TASK ITEM :: Restate verbatim the span of lines below between the line with "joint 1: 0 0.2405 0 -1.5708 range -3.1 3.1" and the line with "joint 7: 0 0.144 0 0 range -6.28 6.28", including those two lines, and only that span.

*** DATASET RECORDS ***

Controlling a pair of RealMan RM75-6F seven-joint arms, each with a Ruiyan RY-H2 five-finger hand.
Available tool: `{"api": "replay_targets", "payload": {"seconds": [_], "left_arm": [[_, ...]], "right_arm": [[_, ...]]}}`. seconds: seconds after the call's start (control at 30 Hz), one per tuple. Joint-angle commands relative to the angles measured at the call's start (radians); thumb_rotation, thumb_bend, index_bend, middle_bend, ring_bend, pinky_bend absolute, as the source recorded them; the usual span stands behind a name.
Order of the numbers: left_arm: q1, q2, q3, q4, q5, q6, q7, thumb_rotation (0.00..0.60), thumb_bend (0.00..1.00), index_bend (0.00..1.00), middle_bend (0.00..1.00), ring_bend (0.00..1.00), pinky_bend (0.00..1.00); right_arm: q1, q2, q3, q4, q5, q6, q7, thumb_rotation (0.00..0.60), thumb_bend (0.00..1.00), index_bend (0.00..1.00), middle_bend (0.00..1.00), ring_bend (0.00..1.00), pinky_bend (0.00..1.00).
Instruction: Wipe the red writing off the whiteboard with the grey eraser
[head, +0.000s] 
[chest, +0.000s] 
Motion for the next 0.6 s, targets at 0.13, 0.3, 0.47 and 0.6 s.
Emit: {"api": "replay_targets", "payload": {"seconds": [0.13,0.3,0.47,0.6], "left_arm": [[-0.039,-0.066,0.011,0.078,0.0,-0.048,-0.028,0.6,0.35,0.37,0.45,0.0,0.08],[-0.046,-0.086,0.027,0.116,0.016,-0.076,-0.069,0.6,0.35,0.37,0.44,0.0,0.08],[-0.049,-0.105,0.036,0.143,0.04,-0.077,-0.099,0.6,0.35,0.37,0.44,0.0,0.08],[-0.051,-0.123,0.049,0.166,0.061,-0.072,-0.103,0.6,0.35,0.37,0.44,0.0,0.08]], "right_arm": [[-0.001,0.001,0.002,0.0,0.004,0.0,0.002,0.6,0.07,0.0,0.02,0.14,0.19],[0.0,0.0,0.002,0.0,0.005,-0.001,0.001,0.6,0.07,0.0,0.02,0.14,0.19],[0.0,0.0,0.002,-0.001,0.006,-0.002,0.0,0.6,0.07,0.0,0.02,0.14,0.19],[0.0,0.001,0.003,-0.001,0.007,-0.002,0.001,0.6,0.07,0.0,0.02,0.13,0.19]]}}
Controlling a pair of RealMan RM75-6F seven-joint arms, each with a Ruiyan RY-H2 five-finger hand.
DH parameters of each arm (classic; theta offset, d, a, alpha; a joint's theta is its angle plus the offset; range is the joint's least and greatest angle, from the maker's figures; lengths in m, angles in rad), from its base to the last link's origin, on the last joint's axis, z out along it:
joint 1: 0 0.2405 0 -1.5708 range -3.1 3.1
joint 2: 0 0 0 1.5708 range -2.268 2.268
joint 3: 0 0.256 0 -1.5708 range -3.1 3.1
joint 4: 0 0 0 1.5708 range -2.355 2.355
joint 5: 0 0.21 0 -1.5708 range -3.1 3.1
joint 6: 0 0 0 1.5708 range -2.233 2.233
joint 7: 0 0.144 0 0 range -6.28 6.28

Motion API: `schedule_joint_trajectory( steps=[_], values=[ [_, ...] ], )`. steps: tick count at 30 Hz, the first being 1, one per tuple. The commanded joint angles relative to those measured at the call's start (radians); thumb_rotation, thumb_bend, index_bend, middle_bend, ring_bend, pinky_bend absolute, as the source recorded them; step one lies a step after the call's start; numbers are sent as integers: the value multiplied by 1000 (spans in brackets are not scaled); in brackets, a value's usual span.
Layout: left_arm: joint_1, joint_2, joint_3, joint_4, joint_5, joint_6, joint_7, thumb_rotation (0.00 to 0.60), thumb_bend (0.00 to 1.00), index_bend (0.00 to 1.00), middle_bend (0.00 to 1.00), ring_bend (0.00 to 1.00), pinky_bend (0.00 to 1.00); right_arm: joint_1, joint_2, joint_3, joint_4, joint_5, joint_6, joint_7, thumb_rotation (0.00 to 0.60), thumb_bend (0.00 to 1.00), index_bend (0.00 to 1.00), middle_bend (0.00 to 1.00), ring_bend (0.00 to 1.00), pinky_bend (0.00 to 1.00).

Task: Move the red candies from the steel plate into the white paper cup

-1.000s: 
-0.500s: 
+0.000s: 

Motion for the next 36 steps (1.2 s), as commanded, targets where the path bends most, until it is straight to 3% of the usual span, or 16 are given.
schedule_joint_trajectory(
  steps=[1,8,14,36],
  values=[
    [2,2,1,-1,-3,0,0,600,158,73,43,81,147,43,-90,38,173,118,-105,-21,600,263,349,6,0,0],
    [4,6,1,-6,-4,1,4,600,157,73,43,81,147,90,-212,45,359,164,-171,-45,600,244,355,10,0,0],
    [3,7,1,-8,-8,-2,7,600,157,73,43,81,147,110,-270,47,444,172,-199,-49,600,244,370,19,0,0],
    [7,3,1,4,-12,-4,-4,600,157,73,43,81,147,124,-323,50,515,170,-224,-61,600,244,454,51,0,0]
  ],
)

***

RESULT BELOW ::
joint 1: 0 0.2405 0 -1.5708 range -3.1 3.1
joint 2: 0 0 0 1.5708 range -2.268 2.268
joint 3: 0 0.256 0 -1.5708 range -3.1 3.1
joint 4: 0 0 0 1.5708 range -2.355 2.355
joint 5: 0 0.21 0 -1.5708 range -3.1 3.1
joint 6: 0 0 0 1.5708 range -2.233 2.233
joint 7: 0 0.144 0 0 range -6.28 6.28

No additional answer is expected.